From As-Told-To Stories to Indigenous Communal Narratives
Women, Gender, and Sexuality Studies
Book Summary: The Routledge Companion to Native American Literature engages the multiple scenes of tension — historical, political, cultural, and aesthetic — that constitutes a problematic legacy in terms of community identity, ethnicity, gender and sexuality, language, and sovereignty in the study of Native American literature. This important and timely addition to the field provides context for issues that enter into Native American literary texts through allusions, references, and language use.

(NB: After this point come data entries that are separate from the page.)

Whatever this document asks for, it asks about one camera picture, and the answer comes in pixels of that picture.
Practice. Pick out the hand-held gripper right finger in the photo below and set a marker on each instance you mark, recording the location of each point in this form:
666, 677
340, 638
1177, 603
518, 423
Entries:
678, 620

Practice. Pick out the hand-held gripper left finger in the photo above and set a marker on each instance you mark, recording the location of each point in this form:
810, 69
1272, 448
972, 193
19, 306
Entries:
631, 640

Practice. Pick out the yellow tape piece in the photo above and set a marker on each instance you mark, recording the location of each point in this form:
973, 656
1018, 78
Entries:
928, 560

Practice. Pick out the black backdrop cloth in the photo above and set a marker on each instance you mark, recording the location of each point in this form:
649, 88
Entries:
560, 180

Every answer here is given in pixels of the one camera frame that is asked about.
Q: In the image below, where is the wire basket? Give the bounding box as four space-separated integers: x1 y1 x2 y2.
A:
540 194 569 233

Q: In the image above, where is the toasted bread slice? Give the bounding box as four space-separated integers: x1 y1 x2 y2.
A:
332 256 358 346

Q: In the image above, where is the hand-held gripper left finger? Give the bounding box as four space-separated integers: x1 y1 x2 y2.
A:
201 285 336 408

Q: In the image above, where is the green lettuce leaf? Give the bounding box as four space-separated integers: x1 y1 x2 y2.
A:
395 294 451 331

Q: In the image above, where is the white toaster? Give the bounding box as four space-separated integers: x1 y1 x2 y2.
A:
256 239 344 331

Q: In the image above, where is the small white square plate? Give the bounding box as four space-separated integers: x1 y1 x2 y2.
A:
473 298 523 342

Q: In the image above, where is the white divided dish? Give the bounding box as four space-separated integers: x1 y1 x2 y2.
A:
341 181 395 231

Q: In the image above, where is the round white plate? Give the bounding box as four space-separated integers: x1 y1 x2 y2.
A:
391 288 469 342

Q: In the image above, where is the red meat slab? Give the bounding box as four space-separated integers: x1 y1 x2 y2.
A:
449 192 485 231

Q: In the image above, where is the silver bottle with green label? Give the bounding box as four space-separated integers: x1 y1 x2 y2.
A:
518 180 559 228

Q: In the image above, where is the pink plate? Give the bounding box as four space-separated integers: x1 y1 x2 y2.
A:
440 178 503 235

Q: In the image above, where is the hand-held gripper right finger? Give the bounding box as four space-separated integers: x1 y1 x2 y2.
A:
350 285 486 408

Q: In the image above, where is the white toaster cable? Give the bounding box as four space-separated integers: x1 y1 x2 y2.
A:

Chapter Summary: As-Told-To stories (like Black Elk Speaks) were written by primarily EuroAmerican male ethnographers at the turn of the last century from interviews of Native Americans. Without readers possessing sufficient cultural knowledge of the Native informant's nation, these books continue to colonize Native peoples today as they present them and their cultures as artifacts from the past in a so-called "pure" cultural state. Indigenous Communal Narratives not only include the single Indigenous voice, but they also include tribal histories, traditional stories, and scholarship from contemporary Native peoples. ICNs are important antidotes to the continued colonization of Native peoples.
Sellers, Stephanie. "From As-Told-To Stories to Indigenous Communal Narratives." The Routledge Companion to Native American Literature Ed. Deborah Madsen (London: Routledge, 2015).